Let’s say an eReader company got founded today - and all of us were putting it together.
What would be the right way to set it up and run it?
What would be the things that would make us most likely to succeed - How do we even define success?
What is success for an eReader company?
What would be the definition of ‘success’ for an eReader company?
- Creating a great eReader.
- Selling a lot of eReaders.
- Advancing reading.
- Rethinking books.
- Being true to physical books and recreating the experience.
- Setting up a system that sells lots of books.
- Maximize earnings for authors.
- Minimize costs for readers.
- Maximize our earnings.
- Provide a platform.
What sort of eReader would we build?
Let’s say we have a definition of success. Obviously our device would have to be built with that in mind.
- The price point.
- The quality of workmanship.
- The design.
- The focus.
- Whether we make things easy or difficult.
- Whether we make it exclusive or mass market.
- Whether it just reads or does a bunch of things.
The device would sort of be an enabler for whatever our aim was and an enabler for our vision of the future of reading.
Would we make something that was true to our aim or would we make something that sort of managed to do what we wanted it to do.
Who would our customers be?
There are so many people to choose from.
- Publishers – in which case we try to maximize profits for them and perhaps for ourselves.
- Readers – in which case convenience and quality and features become important.
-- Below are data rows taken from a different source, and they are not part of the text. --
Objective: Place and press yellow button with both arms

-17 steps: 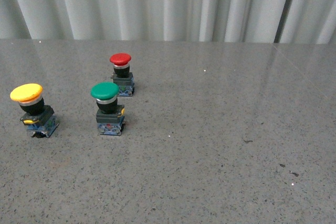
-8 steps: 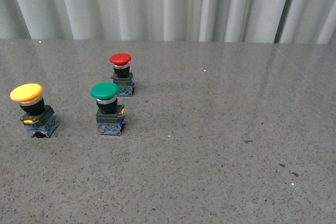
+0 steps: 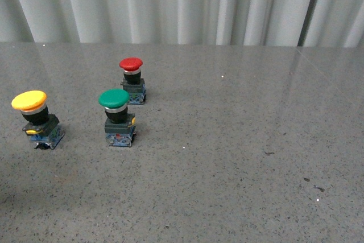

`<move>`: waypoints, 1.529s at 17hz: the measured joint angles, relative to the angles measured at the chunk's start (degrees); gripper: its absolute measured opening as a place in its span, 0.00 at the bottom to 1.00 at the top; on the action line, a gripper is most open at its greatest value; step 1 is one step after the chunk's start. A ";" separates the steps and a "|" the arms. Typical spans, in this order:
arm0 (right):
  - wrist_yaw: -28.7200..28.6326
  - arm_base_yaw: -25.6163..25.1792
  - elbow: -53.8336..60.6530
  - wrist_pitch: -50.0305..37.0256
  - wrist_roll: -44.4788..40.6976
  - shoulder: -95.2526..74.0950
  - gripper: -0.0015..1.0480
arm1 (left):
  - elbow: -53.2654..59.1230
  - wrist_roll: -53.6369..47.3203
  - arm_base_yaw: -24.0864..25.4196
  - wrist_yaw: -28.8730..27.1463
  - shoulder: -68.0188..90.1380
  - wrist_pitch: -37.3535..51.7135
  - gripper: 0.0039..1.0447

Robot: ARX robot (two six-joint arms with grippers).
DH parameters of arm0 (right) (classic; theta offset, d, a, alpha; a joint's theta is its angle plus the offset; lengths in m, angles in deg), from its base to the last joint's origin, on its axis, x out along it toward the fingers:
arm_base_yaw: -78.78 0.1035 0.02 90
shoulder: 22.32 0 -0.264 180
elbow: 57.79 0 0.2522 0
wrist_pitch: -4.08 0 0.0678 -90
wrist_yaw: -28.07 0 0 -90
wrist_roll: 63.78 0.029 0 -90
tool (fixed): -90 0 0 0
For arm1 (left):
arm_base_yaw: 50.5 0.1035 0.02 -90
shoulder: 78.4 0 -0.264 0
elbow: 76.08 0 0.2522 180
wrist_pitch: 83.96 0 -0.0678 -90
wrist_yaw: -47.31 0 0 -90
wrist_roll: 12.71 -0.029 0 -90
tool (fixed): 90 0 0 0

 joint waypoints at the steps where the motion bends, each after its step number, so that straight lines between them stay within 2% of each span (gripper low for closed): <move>1: 0.00 0.00 0.00 -0.02 0.00 0.00 0.94 | -3.19 -0.68 -0.48 0.68 6.40 -0.68 0.94; 4: 0.00 0.00 0.00 -0.02 0.02 0.00 0.94 | -5.11 -0.92 -0.52 1.29 10.01 -1.55 0.94; 7: 0.00 0.00 0.00 -0.02 0.00 0.00 0.94 | -10.93 -1.70 -1.20 1.38 21.90 -3.34 0.94; 12: 0.00 0.00 0.00 -0.02 0.00 0.00 0.94 | -10.64 -1.77 -1.66 1.03 27.71 -1.03 0.94; 17: 0.00 0.00 0.00 -0.02 0.00 0.00 0.94 | -9.92 -2.58 0.39 2.51 31.52 1.75 0.93; 24: 0.00 0.00 0.00 -0.02 0.00 0.00 0.94 | -10.75 -4.31 0.55 3.34 33.81 2.38 0.32; 26: 0.00 0.00 0.00 -0.02 0.00 0.00 0.94 | -12.61 -4.33 -2.01 1.64 29.22 -1.38 0.28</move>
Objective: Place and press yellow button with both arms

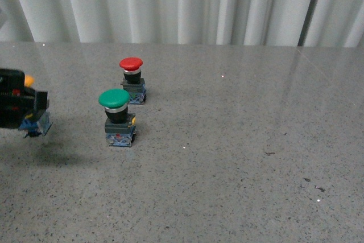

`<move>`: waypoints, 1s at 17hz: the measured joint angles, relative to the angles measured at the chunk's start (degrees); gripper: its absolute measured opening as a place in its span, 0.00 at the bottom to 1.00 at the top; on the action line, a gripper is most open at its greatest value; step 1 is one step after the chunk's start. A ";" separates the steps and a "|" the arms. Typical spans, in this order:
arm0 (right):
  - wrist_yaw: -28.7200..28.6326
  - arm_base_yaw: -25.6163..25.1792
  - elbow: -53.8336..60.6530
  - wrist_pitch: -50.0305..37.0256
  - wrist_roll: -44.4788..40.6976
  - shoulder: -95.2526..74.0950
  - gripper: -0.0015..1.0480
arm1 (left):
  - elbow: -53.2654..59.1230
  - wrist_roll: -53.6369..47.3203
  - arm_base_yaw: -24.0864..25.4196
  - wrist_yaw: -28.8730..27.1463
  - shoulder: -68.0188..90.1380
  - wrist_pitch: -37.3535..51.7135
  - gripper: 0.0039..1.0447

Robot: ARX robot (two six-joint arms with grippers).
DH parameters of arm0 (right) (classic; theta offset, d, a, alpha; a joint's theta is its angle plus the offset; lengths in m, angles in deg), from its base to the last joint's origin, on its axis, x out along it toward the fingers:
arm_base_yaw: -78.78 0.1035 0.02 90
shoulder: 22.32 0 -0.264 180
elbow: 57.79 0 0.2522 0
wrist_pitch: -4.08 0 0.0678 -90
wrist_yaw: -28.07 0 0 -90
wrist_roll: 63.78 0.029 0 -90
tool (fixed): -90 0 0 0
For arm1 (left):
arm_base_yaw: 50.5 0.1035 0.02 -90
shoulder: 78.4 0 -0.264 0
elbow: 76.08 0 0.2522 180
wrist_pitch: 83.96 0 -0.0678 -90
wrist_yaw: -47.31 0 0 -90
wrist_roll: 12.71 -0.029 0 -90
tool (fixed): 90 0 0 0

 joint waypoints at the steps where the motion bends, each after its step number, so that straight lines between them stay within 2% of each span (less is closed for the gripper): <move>1: 0.00 0.00 0.00 0.00 0.00 0.00 0.94 | -2.49 0.04 -3.61 -1.29 -5.03 -1.64 0.28; 4: 0.00 0.00 0.00 0.00 0.00 0.00 0.94 | -9.68 2.23 -12.28 -4.61 -8.63 -2.32 0.28; 9: -0.02 0.00 0.00 0.00 0.00 0.00 0.94 | -14.69 10.95 -26.01 -10.88 3.19 -2.51 0.27; 14: 0.00 0.00 0.00 0.00 0.00 0.00 0.94 | -17.09 18.16 -27.91 -14.75 12.26 -0.87 0.27; 17: 0.00 0.00 0.00 0.00 0.00 0.00 0.94 | -16.94 15.54 -30.99 -11.13 16.66 0.92 0.27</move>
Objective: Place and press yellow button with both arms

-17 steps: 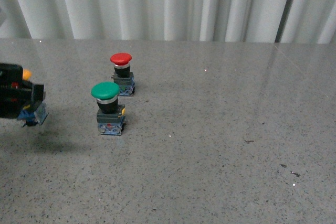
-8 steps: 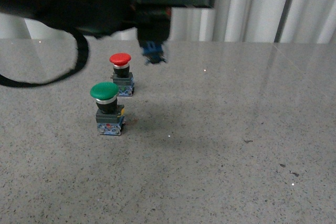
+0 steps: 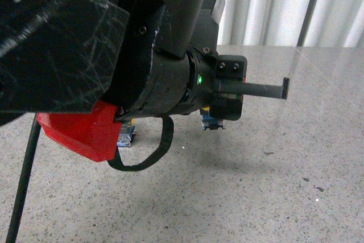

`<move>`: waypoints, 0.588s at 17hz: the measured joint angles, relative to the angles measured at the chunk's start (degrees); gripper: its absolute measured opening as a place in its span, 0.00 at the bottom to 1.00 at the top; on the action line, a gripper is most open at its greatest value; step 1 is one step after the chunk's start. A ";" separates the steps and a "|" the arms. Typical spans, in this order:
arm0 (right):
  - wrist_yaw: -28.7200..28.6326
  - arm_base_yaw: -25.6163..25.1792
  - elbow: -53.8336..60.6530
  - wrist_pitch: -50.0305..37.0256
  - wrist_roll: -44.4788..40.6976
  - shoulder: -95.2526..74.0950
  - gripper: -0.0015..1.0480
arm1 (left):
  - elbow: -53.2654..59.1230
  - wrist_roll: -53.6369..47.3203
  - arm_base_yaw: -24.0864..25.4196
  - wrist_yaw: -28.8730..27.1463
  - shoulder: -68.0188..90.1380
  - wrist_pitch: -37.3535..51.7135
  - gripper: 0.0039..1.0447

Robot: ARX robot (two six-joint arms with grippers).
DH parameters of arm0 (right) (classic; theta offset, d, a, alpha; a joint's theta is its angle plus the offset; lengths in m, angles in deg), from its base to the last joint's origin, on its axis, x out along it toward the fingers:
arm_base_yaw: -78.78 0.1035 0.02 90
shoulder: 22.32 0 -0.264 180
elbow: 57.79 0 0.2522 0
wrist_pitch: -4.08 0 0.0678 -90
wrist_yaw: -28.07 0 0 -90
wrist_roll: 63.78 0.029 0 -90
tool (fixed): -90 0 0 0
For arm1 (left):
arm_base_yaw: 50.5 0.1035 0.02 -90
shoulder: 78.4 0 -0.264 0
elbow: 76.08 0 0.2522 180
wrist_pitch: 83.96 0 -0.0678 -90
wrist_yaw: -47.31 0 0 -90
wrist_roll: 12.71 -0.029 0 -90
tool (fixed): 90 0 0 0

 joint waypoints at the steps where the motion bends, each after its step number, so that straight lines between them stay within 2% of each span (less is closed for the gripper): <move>1: 0.00 0.00 0.00 0.00 0.00 0.00 0.94 | 0.02 -0.57 0.02 -0.07 0.44 -0.11 0.27; 10: 0.00 0.00 0.00 0.00 0.00 0.00 0.94 | 0.57 -2.23 1.07 0.31 2.91 -0.63 0.27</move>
- Device owners i.e. we focus on just creating an ereader and leave the rest up to someone with a Cloud.
- Authors – are we creating something that helps authors?
- Hard core readers – at the cost of ignoring the mass market.
- The Mass Market – at the cost of ignoring dedicated readers.
- People who want a multi-purpose device.
- People who want a status indicator.
- People who want identity.
Would we have just one set of customers or multiple sets of customers? Who takes precedence and to what extent?
Perhaps, after we figure out who our customers are, our criteria for success changes. Perhaps the opposite happens and we define success and realize that who our customers are changes completely.
What would our beliefs and mindset be?
There are so many beliefs circulating around Publishing and Books – How do we know which are good and which are bad? Which are beliefs that even though they are true are things that lead to failure?
- No one reads any more.
- Reading makes us smarter.
- Reading is good for kids.
- Reading is going to die out.
- Books must evolve.
- Books are perfect and shouldn’t be changed.
- Publishers make too much.
- Authors make too much.
- eBooks should be $15.
- eBooks should be $3.
- Books should be free.
- DRM is necessary.
- DRM is evil.
- No one is going to pay for books.
What’s the set of beliefs that an eReader company would have to adopt and then propagate to succeed?
Is there a mindset that is powerful enough to save and even boost reading? Does reading need to be saved?
How do we measure success?
There are lots of metrics we can measure to gauge success. Which one do we use?
- Number of books sold.
- Number of books read.
- Number of advertising impressions served up.
- Level of intelligence amongst readers.
- Level of literacy.
- Amount of pleasure readers get from books and ereaders.
- Profits.
- Revenue.
- Profits per customer.
- How happy we are.
Do we define and measure success in terms that are important to us or do we adopt someone else’s priorities?
What is our timeline?
There must be some sort of outlook to a company. Some sort of schedule or timeline around which we can plot our path and goals.
- Is the journey the destination?
- Do we have a few hundred years as our timeline?
- Perhaps 20 years.
- Perhaps a 5 year exit.
- Perhaps it’s just something to try out for a year.
Closely tied to timeline is our level of committment -
Is our eReader just something we are testing out? Is it one of 10 different products? Is it just a way to gather customers?
Are we committed to the point where there is no timeline – we live and die with books.
Why the thoughts on eReader mindset and clarity?
Just wondering about all the companies that are getting into ereaders and ebooks.
- What are they looking for – is it just money or is there a grand plan?
- Did they even think about it – or did they just jump in and decide they’ll figure things out?
We have 50 or so different companies making eReaders and we have perhaps 5 or 10 true innovations and perhaps 2 or 3 eReaders that seem like they’re part of a coherent vision for the future of books.
Are eReaders getting better or worse?